Look over the material for the string "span". Copy every line where it turns up.

===== DATA SHOWN

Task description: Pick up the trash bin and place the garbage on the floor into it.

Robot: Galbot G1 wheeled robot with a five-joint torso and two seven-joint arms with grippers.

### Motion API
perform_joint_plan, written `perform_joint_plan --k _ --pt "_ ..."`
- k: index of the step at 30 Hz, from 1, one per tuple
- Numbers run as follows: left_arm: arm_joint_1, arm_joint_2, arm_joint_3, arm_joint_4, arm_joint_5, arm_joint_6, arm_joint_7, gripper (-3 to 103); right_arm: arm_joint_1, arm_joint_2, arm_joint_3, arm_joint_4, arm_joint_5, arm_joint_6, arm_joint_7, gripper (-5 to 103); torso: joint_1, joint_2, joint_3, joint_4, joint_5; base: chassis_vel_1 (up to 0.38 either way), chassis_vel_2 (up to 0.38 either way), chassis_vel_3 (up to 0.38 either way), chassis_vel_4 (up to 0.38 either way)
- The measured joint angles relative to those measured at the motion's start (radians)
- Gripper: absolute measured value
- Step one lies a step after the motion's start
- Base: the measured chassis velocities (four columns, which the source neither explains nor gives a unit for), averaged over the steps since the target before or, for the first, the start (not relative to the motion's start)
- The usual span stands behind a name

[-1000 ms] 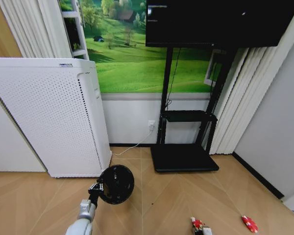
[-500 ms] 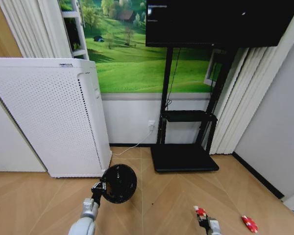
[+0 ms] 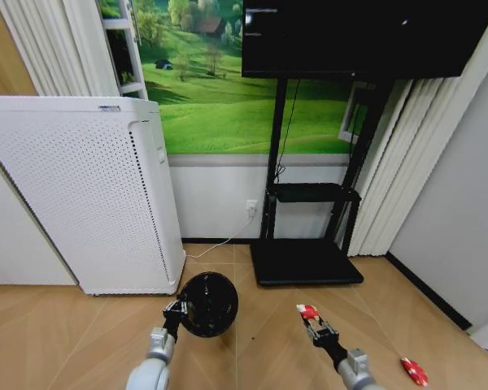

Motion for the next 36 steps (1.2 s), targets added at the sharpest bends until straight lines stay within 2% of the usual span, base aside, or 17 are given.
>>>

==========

▶ [SOLVED PROBLEM]:
- The usual span stands behind a name
Motion for the next 36 steps (1.2 s), targets added at the sharpest bends until straight lines stay within 2% of the usual span, base aside, or 17 are given.

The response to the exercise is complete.